As part of the Enduring Security Framework (ESF), the National Security Agency (NSA) and the Cybersecurity and Infrastructure Security Agency (CISA) published guidance to mitigate cyber threats within 5G cloud infrastructure. Securely Isolate Network Resources examines threats to 5G container-centric or hybrid container/virtual network, also known as Pods.


The guidance provides several aspects of pod security, including limiting permissions on deployed containers, avoiding resource contention and denial of service attacks, and implementing real-time threat detection.
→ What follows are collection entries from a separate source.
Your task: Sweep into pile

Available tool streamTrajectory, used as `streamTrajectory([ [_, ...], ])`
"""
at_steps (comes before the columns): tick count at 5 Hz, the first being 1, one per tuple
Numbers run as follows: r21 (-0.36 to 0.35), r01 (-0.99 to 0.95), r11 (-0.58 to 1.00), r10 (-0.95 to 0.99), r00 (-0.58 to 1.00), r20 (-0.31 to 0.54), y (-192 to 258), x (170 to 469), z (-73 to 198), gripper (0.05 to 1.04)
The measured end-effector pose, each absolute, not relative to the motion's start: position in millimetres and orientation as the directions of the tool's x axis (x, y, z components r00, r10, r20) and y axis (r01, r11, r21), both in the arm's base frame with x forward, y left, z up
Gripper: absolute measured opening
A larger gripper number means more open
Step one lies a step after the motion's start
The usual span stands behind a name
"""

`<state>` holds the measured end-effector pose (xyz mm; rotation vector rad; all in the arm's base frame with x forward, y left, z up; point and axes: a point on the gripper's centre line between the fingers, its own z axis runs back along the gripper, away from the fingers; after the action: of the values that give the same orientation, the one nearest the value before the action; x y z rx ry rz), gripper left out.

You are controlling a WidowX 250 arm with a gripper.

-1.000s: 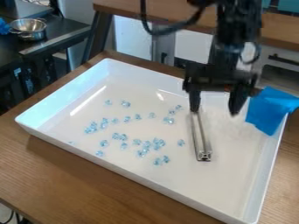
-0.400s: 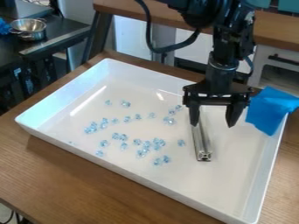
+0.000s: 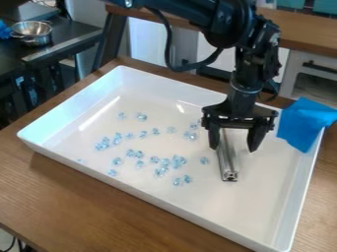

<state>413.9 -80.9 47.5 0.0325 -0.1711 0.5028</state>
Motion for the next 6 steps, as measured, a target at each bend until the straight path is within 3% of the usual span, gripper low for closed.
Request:
streamTrajectory([
  [2, -0.013, -0.468, 0.884, 0.464, 0.873, 0.152, -74.7, 407.5, 36.9, 0.400],
  [6, -0.090, -0.503, 0.860, 0.509, 0.857, 0.075, -25.3, 393.0, 36.3, 0.381],
])
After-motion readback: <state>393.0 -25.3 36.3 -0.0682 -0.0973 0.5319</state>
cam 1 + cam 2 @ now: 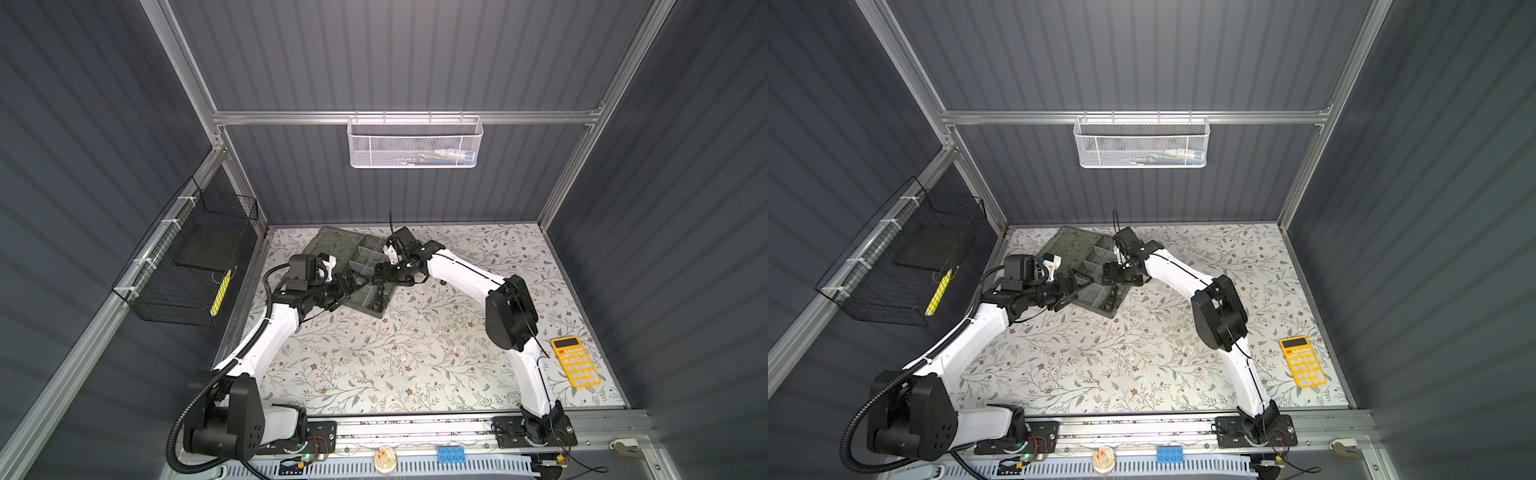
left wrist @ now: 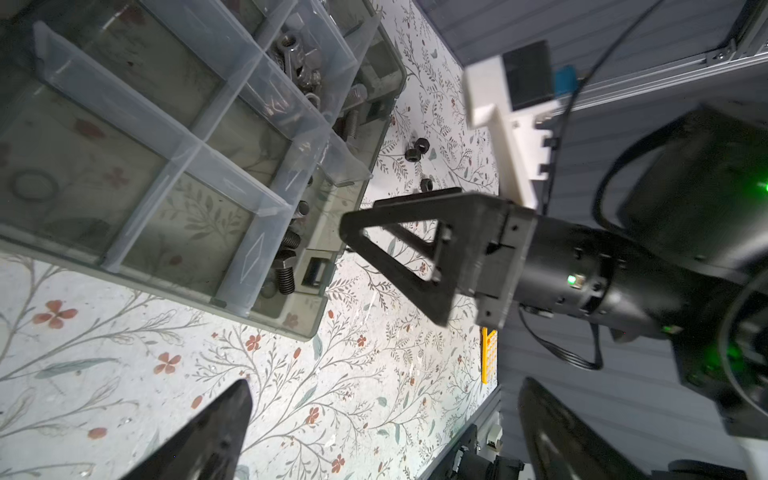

In Part I of the series, ESF discussed best practices on preventing and detecting malicious cyber actor activity in a 5G cloud infrastructure and recommended mitigations to prevent cybersecurity incidents. Part II of the series dives into Pod security and preventing a process that runs in a container from escaping the isolation boundaries of its container and gaining access to the underlying host.


“5G changes the traditional mobile network operations architecture, allowing for the core network to be moved away from proprietary hardware and software to a modular cloud-native infrastructure,” said Jorge Laurel, NSA Project Director for ESF. “This is more flexible in its development and deployment, but also introduces new cybersecurity implications and risks that need to be mitigated.”


“The deployment of 5G is built on an agile, highly configurable network architecture, a foundation of virtualization that can bring a wealth of benefits to our lives and work as well as greater security risks,” said Matt Hartman, Deputy Executive Assistant Director for Cybersecurity, CISA. “With our partners at NSA and ESF, CISA encourages the 5G community to review this guidance to ensure they achieve the necessary heightened level of Pod security in 5G cloud.”


Pods are the isolated environments used to execute 5G network functions in a 5G container-centric or hybrid container/virtual network function design and deployment. Pods provide highly configurable, flexible workloads that can be scaled and orchestrated from a central control plane while enforcing isolation of each workload. The scale and interoperability requirements of 5G cloud components makes securely configuring Pods a challenging but important ongoing effort. A strong Pod security posture leverages containerization technology to harden the deployed application, protect Pods’ interactions, and detect malicious/anomalous activity within the cluster.


“5G changes communication capabilities and risks,” said Rob Joyce, NSA Cybersecurity Director. “This guidance document from ESF brings to light the need to secure Pods as an important aspect of securing 5G cloud environments.”


5G cloud providers, integrators and network operators share the responsibility to securely configure, deploy, and orchestrate Pods that provide services.


The series has been published under the Enduring Security Framework (ESF), a public-private cross-sector working group led by NSA and CISA.